PROBLEM: Copy every line of the data that includes the string "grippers".

DATA EXTRACT:
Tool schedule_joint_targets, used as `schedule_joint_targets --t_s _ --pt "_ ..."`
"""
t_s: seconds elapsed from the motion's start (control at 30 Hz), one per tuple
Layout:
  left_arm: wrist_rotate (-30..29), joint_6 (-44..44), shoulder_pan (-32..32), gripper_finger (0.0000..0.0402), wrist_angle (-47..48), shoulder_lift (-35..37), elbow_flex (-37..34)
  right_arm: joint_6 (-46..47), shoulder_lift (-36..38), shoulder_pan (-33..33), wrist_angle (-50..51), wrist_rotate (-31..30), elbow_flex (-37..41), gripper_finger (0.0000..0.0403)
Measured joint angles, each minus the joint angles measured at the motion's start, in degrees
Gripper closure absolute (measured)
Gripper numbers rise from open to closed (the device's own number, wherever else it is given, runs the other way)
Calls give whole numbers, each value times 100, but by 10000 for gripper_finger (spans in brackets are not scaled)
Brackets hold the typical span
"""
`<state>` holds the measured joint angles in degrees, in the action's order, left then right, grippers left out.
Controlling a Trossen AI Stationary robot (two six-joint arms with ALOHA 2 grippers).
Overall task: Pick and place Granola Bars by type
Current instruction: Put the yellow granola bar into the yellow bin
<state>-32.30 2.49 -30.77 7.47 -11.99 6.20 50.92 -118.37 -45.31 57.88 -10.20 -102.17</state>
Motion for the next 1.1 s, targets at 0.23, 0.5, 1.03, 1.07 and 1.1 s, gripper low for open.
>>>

EXPECTED ANSWER:
`<state>` holds the measured joint angles in degrees, in the action's order, left then right, grippers left out.
Controlling a Trossen AI Stationary robot (two six-joint arms with ALOHA 2 grippers).

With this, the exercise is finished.